Fartein Valen was born in Stavanger in 1887. His parents were missionaries, and he spent five years of his childhood on Madagascar. Valen was gifted with an extraordinary linguistic talent, and moved to Oslo to study languages and literature in 1906. In addition, he received tutoring in organ play and studied composition with Catharinius Elling at the Oslo Conservatory. He graduated as an organist in 1909, the same year that his first composition, "Legende for piano", was published.

Valen studied composition under Max Bruch in Berlin in 1909. He lived in Berlin until 1916, where he attempted to develop a polyphony similar to Bach's counterpoint but based on dissonance rather than harmonic progression. As training, he wrote his own fugues on fugue themes of Bach.

In 1916 he moved back to Norway. He studied Schönberg's Twelve-Tone Method when it was introduced in 1923, but even though his own atonal polyphonic has resemblances to this technique, it seems likely that Valen developed his style independently of Schönberg.

In 1925 Valen felt that he had developed a unique and personal style of composition. Until this point, his rate of composition had been very slow, but now it quickened considerably. Over the next years he composed a number of songs, motets for various vocal ensembles, a series og orchestral works and works for the piano and organ.
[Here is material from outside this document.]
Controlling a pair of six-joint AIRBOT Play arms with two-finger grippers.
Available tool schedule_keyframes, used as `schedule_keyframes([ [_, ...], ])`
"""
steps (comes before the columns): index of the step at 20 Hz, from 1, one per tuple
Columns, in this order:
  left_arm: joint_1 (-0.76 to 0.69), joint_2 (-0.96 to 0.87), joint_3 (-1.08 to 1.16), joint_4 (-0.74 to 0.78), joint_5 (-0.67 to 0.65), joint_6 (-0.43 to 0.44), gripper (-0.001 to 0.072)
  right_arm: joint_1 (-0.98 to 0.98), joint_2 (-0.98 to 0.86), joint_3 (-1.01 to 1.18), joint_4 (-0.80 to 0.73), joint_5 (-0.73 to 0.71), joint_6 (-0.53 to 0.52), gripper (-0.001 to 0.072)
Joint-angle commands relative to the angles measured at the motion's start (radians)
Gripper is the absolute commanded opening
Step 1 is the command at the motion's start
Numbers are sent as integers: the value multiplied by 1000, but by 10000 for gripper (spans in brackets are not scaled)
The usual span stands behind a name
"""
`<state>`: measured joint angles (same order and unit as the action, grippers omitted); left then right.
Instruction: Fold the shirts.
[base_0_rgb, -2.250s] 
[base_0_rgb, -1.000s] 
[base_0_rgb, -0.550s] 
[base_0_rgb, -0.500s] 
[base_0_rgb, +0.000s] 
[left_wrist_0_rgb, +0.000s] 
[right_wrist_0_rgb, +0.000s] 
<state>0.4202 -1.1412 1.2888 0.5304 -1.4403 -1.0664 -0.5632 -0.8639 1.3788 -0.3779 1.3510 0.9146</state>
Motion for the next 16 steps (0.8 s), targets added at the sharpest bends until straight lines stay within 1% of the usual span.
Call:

In the period 1927-1935, Valen worked as a teacher and inspector at Norsk Musikksamling (Norwegian Music Collection) at the University Library in Oslo. He was a valued teacher and taught several of Norway's best known composers. In 1935 he received a grant from the Norwegian Government, which made it possible for him to become a full-time composer. Over the next years he composed his symphonies and concertos, where his strongly expressional atonal polyphonic style developed further.

Valen was met with considerable scepticism and resistance during his life. His works were, with few exceptions, badly received by critics, and thus seldom performed. In later years his works achieved somewhat greater acceptance, and Valen societies were formed in Norway and the United Kingdom. His international breakthrough came towards the end of his life, in 1948, with the performances of the "Sonetto di Michelangelo" in Amsterdam and his violin concerto in London. Today, Valen is one of few Norwegian composers with an international reputation.

Fartein Valen never married. He was deeply religious, spoke nine languages and was fond of rose gardening. He died in 1952, while working on his fifth symphony.